There are many things that will change as Earth’s climate warms. Doctoral student Peter Gous is worried about the price and quality of beer.
The aspiring plant bioengineer worked with a team of scientists to test how not getting enough water altered the quality of barley grains. In a small pilot study, the scientists found that the starches inside barley grains grown with too little water are different from starches found inside nicely-watered barley grains. The dryness-stressed barley had longer-chain starch grains and more protein than normally grown barley. From there, Gous made an interesting conjecture about the future—one we’ve never thought of.

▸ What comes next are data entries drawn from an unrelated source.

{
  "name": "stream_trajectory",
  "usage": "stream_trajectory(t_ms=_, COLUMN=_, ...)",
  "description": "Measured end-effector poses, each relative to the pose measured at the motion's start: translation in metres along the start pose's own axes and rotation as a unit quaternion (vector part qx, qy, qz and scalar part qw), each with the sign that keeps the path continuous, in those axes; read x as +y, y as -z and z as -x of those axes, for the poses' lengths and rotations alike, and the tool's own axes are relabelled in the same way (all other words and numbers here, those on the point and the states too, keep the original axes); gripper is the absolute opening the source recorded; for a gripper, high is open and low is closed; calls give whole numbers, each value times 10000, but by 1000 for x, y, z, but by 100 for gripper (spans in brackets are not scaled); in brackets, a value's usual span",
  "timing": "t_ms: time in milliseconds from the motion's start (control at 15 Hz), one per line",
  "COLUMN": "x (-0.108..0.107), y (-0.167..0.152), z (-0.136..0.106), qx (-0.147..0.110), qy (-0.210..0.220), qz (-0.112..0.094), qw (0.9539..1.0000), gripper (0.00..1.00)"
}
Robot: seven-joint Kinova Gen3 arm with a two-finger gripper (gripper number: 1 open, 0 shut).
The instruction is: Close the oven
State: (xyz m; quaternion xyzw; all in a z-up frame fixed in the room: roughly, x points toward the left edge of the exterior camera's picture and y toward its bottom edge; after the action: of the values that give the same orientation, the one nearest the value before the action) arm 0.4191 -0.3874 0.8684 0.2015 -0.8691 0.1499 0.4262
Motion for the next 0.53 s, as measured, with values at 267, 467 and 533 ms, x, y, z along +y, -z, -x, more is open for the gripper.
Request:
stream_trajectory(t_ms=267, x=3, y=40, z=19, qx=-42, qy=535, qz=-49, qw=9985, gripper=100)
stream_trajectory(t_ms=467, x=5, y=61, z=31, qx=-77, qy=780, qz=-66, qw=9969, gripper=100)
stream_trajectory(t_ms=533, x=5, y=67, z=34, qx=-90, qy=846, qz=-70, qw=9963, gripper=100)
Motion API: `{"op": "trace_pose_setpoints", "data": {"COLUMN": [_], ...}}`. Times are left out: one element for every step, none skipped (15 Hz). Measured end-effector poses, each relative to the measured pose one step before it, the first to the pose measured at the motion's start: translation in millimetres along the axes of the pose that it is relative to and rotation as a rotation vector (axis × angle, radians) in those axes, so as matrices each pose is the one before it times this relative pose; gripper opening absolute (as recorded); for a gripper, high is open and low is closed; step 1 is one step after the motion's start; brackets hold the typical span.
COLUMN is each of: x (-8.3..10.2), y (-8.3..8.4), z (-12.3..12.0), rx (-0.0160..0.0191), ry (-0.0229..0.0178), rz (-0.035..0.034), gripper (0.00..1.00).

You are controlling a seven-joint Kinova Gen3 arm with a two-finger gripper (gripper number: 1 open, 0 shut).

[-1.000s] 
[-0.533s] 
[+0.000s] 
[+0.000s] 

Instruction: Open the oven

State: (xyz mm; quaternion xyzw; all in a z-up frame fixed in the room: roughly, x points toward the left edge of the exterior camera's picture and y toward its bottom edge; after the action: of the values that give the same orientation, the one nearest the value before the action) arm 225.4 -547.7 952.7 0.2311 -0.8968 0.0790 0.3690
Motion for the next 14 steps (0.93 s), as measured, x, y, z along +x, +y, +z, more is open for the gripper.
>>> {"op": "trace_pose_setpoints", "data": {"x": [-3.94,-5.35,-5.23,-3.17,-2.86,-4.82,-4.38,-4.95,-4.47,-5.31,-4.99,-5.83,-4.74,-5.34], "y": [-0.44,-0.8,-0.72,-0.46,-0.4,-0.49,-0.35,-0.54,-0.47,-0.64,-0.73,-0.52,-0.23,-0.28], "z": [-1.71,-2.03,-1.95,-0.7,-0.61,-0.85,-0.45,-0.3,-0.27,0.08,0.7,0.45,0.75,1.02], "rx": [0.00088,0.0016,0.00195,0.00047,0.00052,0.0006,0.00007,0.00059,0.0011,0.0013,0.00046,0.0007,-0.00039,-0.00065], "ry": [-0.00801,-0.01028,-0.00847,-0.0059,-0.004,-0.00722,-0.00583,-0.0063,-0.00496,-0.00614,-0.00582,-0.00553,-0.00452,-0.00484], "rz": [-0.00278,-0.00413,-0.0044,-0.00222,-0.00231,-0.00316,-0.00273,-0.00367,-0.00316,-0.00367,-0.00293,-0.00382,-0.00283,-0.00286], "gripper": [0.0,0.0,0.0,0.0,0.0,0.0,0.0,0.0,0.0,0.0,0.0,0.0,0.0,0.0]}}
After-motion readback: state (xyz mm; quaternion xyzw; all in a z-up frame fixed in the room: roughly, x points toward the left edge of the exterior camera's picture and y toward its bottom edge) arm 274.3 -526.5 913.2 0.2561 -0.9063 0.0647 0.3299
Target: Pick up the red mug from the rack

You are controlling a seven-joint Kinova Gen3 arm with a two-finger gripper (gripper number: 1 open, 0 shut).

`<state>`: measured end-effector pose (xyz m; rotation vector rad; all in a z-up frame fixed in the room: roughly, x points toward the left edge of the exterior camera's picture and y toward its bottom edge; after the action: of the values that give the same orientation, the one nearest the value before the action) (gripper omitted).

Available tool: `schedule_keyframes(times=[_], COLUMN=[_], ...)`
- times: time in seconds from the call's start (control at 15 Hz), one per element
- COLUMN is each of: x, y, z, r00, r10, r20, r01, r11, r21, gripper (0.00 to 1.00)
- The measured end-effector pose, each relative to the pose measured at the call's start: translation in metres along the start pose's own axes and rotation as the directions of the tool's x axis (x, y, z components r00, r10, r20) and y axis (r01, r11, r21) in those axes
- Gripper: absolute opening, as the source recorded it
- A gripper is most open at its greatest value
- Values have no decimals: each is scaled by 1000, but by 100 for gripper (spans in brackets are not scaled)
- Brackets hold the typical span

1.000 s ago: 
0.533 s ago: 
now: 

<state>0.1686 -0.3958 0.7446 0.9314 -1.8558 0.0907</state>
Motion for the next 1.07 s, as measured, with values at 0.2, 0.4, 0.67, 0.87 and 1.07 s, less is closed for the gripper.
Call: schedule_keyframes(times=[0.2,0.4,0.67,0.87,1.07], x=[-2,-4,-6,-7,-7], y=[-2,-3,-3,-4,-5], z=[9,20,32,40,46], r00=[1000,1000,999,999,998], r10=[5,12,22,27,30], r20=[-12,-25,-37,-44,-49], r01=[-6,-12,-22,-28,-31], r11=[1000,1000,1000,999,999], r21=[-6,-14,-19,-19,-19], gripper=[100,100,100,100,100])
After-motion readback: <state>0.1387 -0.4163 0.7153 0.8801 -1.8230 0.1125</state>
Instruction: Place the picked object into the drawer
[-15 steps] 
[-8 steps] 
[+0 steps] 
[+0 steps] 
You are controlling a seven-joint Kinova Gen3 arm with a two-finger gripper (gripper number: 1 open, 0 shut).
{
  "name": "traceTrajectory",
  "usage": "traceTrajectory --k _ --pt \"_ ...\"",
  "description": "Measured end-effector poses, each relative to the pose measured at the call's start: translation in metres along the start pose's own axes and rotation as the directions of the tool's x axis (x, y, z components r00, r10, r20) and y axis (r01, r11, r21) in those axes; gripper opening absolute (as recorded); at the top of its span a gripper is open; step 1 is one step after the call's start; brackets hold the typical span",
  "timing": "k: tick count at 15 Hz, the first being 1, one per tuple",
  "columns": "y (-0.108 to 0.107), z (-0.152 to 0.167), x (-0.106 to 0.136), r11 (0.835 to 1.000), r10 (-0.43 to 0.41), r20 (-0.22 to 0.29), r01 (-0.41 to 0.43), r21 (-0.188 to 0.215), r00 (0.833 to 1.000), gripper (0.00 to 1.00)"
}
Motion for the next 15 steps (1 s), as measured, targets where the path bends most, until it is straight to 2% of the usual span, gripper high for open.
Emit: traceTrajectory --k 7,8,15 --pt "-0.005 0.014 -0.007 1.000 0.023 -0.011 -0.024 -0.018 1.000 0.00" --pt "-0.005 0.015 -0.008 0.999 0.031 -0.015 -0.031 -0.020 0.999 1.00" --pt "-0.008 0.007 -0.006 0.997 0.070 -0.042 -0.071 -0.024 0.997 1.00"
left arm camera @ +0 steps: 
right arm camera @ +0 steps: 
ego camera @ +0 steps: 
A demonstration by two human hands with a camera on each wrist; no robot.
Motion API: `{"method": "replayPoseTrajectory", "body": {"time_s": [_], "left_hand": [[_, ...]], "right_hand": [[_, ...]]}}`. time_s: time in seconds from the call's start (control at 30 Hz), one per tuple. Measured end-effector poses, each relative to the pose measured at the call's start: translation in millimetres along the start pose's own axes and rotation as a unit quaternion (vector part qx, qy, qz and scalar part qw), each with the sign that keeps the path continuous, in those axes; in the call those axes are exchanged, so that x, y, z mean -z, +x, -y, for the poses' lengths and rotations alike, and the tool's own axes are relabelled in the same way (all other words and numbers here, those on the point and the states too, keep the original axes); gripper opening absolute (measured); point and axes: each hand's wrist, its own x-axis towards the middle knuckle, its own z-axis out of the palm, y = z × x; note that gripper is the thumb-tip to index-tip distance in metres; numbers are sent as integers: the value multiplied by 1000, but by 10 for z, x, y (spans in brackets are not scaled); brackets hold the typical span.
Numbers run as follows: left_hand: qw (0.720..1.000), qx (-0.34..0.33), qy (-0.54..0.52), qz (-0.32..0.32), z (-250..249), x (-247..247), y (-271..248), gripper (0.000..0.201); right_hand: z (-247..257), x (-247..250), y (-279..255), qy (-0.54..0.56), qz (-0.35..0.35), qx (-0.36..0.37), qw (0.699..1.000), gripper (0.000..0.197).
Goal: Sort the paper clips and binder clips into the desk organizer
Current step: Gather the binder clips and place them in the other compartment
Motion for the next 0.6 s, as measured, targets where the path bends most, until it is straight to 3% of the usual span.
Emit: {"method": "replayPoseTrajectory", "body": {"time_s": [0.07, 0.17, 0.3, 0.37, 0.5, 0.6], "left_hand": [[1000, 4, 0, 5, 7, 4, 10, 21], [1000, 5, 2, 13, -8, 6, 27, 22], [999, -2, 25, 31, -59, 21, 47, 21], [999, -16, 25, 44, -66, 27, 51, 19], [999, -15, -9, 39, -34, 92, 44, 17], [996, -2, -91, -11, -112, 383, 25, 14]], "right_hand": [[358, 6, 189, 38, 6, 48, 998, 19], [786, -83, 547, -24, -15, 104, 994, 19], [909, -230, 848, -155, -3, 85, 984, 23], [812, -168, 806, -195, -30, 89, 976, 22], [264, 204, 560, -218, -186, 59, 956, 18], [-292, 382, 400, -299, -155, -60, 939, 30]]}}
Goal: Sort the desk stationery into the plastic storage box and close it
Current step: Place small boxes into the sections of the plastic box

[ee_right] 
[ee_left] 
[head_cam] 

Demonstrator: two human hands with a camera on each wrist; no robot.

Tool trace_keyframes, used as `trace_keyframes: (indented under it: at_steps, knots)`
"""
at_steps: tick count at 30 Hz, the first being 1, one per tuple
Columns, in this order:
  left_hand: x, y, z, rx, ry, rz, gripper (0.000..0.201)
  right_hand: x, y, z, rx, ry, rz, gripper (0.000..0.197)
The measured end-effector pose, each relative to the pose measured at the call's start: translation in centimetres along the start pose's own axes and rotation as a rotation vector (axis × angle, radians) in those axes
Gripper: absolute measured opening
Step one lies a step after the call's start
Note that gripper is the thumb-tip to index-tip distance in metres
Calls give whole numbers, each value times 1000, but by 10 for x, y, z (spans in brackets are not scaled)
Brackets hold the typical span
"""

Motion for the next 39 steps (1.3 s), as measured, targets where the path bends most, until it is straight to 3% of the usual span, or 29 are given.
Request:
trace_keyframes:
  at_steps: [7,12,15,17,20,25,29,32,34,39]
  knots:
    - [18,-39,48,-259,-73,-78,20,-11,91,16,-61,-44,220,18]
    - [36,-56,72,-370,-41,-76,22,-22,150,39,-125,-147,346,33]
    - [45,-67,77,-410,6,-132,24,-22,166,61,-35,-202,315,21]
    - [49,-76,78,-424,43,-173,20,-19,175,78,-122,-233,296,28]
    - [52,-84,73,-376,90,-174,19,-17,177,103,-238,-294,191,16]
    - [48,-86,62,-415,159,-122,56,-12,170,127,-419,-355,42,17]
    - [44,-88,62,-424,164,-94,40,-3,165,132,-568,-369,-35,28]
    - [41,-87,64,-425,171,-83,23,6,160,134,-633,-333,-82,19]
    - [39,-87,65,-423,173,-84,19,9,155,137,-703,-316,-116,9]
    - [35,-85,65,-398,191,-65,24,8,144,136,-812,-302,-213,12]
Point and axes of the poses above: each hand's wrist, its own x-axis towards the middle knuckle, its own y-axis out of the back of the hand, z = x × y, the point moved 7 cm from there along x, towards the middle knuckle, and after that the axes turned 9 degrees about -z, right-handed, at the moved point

Climate change is expected to bring more frequent and more severe droughts to growing regions all over the world. If that affects the quality of different grains, including the barley that goes into beer, that means people will have to pay more for the same quality of beer, Gous told the Brisbane Times. (Gous is a student at the University of Queensland located in Brisbane, Australia.) “If you ask any brewer, starch and starch quality will affect your brew and the taste of the beer,” he said.
“If it pushes normal starch in the grain to the point that it becomes resistant starch, the cost of producing your XXXX is going to increase,” he said.
Luckily, Gous and his colleagues also found that a new variety of barley, bred so that it has drought-resisting qualities originally discovered in sorghum, resists changing its starches in response to not getting enough water. The new barley is called “stay-green” barley. Varieties like this could help grain quality stay stable even in a more drought-prone world, Gous told the Brisbane Times. Indeed, experts have long know that creating and growing new varieties of well-beloved crops is one of the many ways agriculture will have to adapt to climate change in the future.